··· Material supplied

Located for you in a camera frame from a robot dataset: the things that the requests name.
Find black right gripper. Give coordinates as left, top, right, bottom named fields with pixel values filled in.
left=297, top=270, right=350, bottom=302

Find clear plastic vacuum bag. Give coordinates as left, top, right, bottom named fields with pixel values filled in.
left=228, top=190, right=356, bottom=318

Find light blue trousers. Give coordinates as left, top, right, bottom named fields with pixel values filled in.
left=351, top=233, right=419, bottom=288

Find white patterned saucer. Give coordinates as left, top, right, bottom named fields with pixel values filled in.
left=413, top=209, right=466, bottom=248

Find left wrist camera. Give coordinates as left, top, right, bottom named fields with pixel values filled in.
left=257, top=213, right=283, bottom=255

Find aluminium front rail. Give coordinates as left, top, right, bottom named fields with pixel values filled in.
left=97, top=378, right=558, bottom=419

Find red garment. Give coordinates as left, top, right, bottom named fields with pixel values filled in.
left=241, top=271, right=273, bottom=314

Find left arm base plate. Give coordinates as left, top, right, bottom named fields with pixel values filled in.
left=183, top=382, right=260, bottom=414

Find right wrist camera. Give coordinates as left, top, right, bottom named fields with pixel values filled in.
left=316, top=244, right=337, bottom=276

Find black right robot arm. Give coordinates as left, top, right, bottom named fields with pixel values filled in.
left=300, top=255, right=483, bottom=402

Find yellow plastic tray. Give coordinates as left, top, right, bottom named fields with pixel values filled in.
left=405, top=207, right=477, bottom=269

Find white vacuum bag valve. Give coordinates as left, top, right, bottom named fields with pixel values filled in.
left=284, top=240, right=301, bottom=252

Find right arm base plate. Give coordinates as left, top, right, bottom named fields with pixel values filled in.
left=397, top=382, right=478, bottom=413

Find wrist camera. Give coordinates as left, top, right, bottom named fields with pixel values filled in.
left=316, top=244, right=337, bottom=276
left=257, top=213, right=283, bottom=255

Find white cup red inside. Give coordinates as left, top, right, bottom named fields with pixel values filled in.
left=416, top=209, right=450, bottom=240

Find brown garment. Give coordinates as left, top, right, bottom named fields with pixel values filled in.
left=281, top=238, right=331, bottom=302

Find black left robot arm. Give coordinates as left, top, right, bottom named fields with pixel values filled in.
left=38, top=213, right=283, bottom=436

······

* What you are asked to do:
Each line of the material must be copied exactly.

* Finished task:
Located for you in a camera frame from a robot dataset: the things that the requests name.
Find black right gripper. Give coordinates as left, top, right, bottom named fields with pixel values filled in.
left=297, top=270, right=350, bottom=302

Find clear plastic vacuum bag. Give coordinates as left, top, right, bottom named fields with pixel values filled in.
left=228, top=190, right=356, bottom=318

Find light blue trousers. Give coordinates as left, top, right, bottom named fields with pixel values filled in.
left=351, top=233, right=419, bottom=288

Find white patterned saucer. Give coordinates as left, top, right, bottom named fields with pixel values filled in.
left=413, top=209, right=466, bottom=248

Find left wrist camera. Give coordinates as left, top, right, bottom named fields with pixel values filled in.
left=257, top=213, right=283, bottom=255

Find aluminium front rail. Give coordinates as left, top, right, bottom named fields with pixel values filled in.
left=97, top=378, right=558, bottom=419

Find red garment. Give coordinates as left, top, right, bottom named fields with pixel values filled in.
left=241, top=271, right=273, bottom=314

Find left arm base plate. Give coordinates as left, top, right, bottom named fields with pixel values filled in.
left=183, top=382, right=260, bottom=414

Find right wrist camera. Give coordinates as left, top, right, bottom named fields with pixel values filled in.
left=316, top=244, right=337, bottom=276

Find black right robot arm. Give coordinates as left, top, right, bottom named fields with pixel values filled in.
left=300, top=255, right=483, bottom=402

Find yellow plastic tray. Give coordinates as left, top, right, bottom named fields with pixel values filled in.
left=405, top=207, right=477, bottom=269

Find white vacuum bag valve. Give coordinates as left, top, right, bottom named fields with pixel values filled in.
left=284, top=240, right=301, bottom=252

Find right arm base plate. Give coordinates as left, top, right, bottom named fields with pixel values filled in.
left=397, top=382, right=478, bottom=413

Find wrist camera. Give coordinates as left, top, right, bottom named fields with pixel values filled in.
left=316, top=244, right=337, bottom=276
left=257, top=213, right=283, bottom=255

Find white cup red inside. Give coordinates as left, top, right, bottom named fields with pixel values filled in.
left=416, top=209, right=450, bottom=240

Find brown garment. Give coordinates as left, top, right, bottom named fields with pixel values filled in.
left=281, top=238, right=331, bottom=302

Find black left robot arm. Give coordinates as left, top, right, bottom named fields with pixel values filled in.
left=38, top=213, right=283, bottom=436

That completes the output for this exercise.